THE rain just kept coming. In sheets earlier. Then in waves. Now it seemed to go in circles, overwhelming the windshield wipers on Rapp’s rental car and swirling in his headlights. Behind, Irene Kennedy was piloting her own SUV, tracking him at a distance of only a few feet. The vague glow of his house started to be discernable through his fogged windshield, but it didn’t bring much comfort.

He’d just told Maggie Nash that her husband was dead. The carefully crafted bullshit about his heroics hadn’t done much to obscure the fact that she was now a widow with four fatherless kids. Nor had it softened the look in her eyes. The one that said “What the hell was my executive husband with a bad back doing in Uganda? Why is he—like so many others—dead while you just keep on breathing?”

A fair question that he didn’t have an answer for.

The modern, vaguely museum-like concept of the house looming ahead had originally been dreamed up by his late wife. Architecturally cutting-edge from the outside while allowing for no-compromises security to be integrated from the foundation up. When first completed, it had felt a little like a bunker. Not that he’d had a problem with that. There was nothing like being surrounded by thousands of tons of concrete to make him sleep at night. With the addition of Claudia, though, it had actually started to feel like a home. The smell of cement and fresh paint had been replaced with that of baking bread, flowers, and coconut shampoo. The hum of the state-of-the-art HVAC had been replaced with Anna’s breathless storytelling and the banging of pans.

Now, as he closed in, it transformed back into a bunker. Eight million dollars’ worth of dead and empty.

The massive gate opened when he hit a button on his key fob and he kept it depressed to allow Kennedy to tailgate him inside. Additional security lights came on as they pulled up to the front door and jumped out into the rain. A custom-made key got him inside, where he disabled the security system and started a diagnostic. He’d already completed one over his mobile phone but didn’t trust it. Anything connected to the Internet could be hacked. The physical system, though, was built into the walls and subverting it would take more than some clever hackers—it’d take jackhammers.

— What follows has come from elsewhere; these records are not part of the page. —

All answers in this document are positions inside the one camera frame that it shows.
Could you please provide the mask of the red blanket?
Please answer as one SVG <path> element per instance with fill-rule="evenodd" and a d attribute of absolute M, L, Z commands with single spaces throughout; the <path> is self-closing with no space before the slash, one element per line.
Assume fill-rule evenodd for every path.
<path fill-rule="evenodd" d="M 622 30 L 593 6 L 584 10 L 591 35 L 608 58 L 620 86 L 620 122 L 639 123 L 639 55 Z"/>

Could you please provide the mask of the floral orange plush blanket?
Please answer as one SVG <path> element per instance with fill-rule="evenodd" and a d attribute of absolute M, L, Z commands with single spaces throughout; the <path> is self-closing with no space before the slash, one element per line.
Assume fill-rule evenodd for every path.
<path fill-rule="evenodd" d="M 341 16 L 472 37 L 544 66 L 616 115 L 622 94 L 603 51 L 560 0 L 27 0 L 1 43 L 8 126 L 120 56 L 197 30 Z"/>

It showed all-clear just as Kennedy entered the vestibule. She held her umbrella outside to shake it before closing the door again. It blocked out most of the sound of the storm, leaving him with the drone of the HVAC again.

“Claudia gave me a list of things she wants me to bring back to Africa,” Rapp said. “Why don’t you grab a bottle of wine and then meet me upstairs?”

Kennedy nodded silently and started toward the cellar.

“Might as well get a good one,” he called as he jogged up the stairs. “I doubt I have much time and I’m not sure I’ll ever be back.”

In fact, he shouldn’t have been there at all. But leaving Kennedy to talk to Maggie alone seemed like the coward’s way out. He bore a lot of responsibility for her husband’s death and the least he could do was look her in the eye when she got the news.